上記のような問題に直面した時、企業は「高齢社員のリストラ」か「高齢社員の有効活用」かのいずれかの対応を迫られることになる。企業側からすれば、リストラによる負担の軽減が望ましいのかもしれないが、欧米企業に比べてリストラの経験が少ない日本企業は、関連会社への出向などによりできるだけ雇用を継続しようと努力することになる。

しかし、そのような状況の中、業績が予定通りに上がらない企業は新卒採用を控えざるをえない。その結果、企業における中高齢社員の比率は高くなるばかり。この状態は当面続くだろうと予想できる。

高齢社員を有効活用

高齢社員は、長年のノウハウと豊富な人脈を持つ貴重な存在といえる。その能力を有効に活用できる仕組みを作れば、高齢社員は若手社員の良い見本となるばかりでなく、経営者の重要な右腕ともなりえるだろう。

また、超高齢化社会の中で、企業には高齢者を多く雇用することが強く求められている。企業内の問題にとどまらず、社会的な命題として、高齢者を雇用することの重要性は高まっている。

高齢社員を有効に活用するために、企業が取り組むべきことは多々あるが、今回は企業にとって最も頭の痛い「賃金」に触れてみたい。

賃金体系の見直し

給料体系の再構築

高齢社員の賃金を適正にするための方法は、そもそもの基本的な給与体系を再構築するところから着手することになる。それはザックリと以下の2つの方法のどちらかになるだろう。

  1. 高齢社員専用の別建ての賃金体系の構築
  2. 高齢社員に限らず、全社的な賃金体系の見直し

着手しやすいのは上記1の方法。高齢社員専用の別建ての賃金体系を構築することだ。

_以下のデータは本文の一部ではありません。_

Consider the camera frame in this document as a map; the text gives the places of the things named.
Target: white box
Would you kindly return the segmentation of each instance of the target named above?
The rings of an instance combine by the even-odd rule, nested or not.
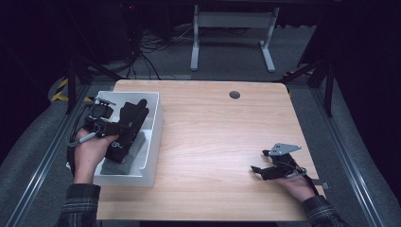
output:
[[[118,122],[120,109],[126,102],[137,104],[144,98],[148,101],[149,113],[141,128],[141,131],[145,133],[146,142],[134,159],[130,174],[101,175],[100,170],[104,162],[103,159],[96,168],[94,183],[98,185],[153,187],[163,129],[163,111],[159,94],[100,91],[98,96],[116,104],[115,106],[110,105],[113,108],[113,114],[109,119],[113,122]]]

こちらの場合、賃金テーブルを若干変更するなどのわずかな実務で対応できるため、企業側の負担も少ない。実際、高齢社員の増加に悩む多くの企業は、高齢社員専用の別建ての賃金体系を構築している。

上記2の方法は、高齢社員に限らず、全社的な賃金体系の見直しを実施するため、多大な実務が発生する。全社員を対象にするため、賃金体系を抜本的に見直す必要があるからだ。しかし、抜本的な見直しは、現状の多くの賃金体系の問題を解決し、例えば、全社的な能力・成果主義に移行すするためのよい機会となることも事実。

どちらの方法を採用するかは経営者の考え方次第だ。

職務給の概要

「高齢者専用で別建ての賃金体系の構築」と「全社的な賃金体系の見直し」のいずれの方法をとるにしても、実際にどのような賃金制度を構築するかを明確に決定したうえで着手することが重要。ここから先は、高齢社員になじみやすいといわれる賃金制度である「職務給」について考えてみたい。

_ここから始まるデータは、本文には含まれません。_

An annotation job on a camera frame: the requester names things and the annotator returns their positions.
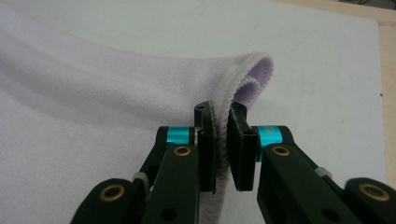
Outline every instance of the white towel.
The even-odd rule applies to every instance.
[[[232,100],[250,107],[272,74],[264,53],[179,59],[101,46],[0,2],[0,223],[68,223],[98,183],[131,179],[159,126],[192,126],[213,102],[218,192],[201,223],[219,221]]]

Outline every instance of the lavender cloth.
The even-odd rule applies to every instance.
[[[131,179],[159,126],[191,126],[211,100],[218,193],[200,223],[219,221],[230,103],[250,107],[272,75],[264,53],[179,59],[112,49],[49,28],[0,2],[0,223],[68,223],[98,183]]]

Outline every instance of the cloth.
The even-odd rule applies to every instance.
[[[159,126],[193,126],[211,100],[219,135],[218,192],[200,223],[219,221],[234,100],[250,107],[272,75],[265,53],[164,58],[97,45],[0,2],[0,223],[68,223],[109,178],[131,179]]]

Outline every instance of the brass ring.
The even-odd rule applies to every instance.
[[[380,202],[387,202],[390,199],[390,196],[386,191],[381,189],[379,186],[376,186],[373,184],[360,184],[359,189],[367,197],[372,198],[377,201],[380,201]],[[372,193],[370,189],[377,191],[378,195],[375,193]]]
[[[118,192],[115,193],[114,195],[106,195],[106,193],[111,190],[111,189],[116,189]],[[125,187],[123,185],[120,184],[114,184],[114,185],[110,185],[107,186],[105,189],[103,189],[100,192],[99,198],[100,200],[102,200],[103,202],[109,203],[109,202],[113,202],[116,201],[118,198],[120,198],[122,196],[122,194],[125,192]]]
[[[191,153],[191,149],[189,147],[176,147],[174,153],[177,156],[188,156]]]
[[[273,147],[272,151],[279,156],[289,156],[290,151],[285,147]]]

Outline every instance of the blue tape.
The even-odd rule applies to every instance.
[[[257,126],[260,135],[260,141],[262,143],[261,150],[270,144],[282,143],[282,133],[277,126]],[[259,162],[262,161],[262,151],[260,152]]]
[[[168,143],[188,144],[190,142],[190,128],[189,127],[169,127],[168,128]]]

職務給とは、従事する職務の価値によって賃金が上昇する制度。職務給では、賃金決定の要素は、勤続年数や業績ではなく「職務」によって決定するため、例えば、同年齢、同キャリアでも研究開発に従事する社員と営業に従事する社員では賃金は異なる仕組みになっている。職務給は、転勤や部署替えが頻繁に行われる日本にはなじみ難いといわれてきたが、高齢社員の増加などを背景に注目を集めている。

高齢社員に適した賃金制度

職務給は、能力・成果主義的な賃金体系。これが高齢社員になじむと考えるのには理由がある。

従来の年功序列的な賃金体系では、基本的に勤続年数に比例して賃金が上昇する。この点こそが高齢社員の増加による賃金の肥大化の要因だ。まずは、職務によって賃金を決定する仕組みを作ることで、年齢による賃金の上昇を防ぐことが可能になる。

また職務給では、担当する職務の重要度・難易度によって賃金が決定される。そのため、高齢社員をこれまで養ってきたノウハウを生かせる職務に配置し、その職務に対する企業の評価を反映した賃金額を設定すれば無駄な賃金の上昇を防ぐことができる。評価基準を明確にすれば、高齢社員の理解も得やすくなるはずだ。

2つの目的を実現

職務給が能力・成果主義的な賃金体系であることは間違いない。とはいえ、単純に能力・成果主義的な賃金体系を導入することで、肥大化した賃金を圧縮しようとするのとは少し異なる。

単純に能力・成果主義を採用した場合、高齢社員の立場に立つと、優れたノウハウを持ちながら、体力的な衰えから十分に能力を発揮できず評価に結び付かないことが大きな不満になることが考えられる。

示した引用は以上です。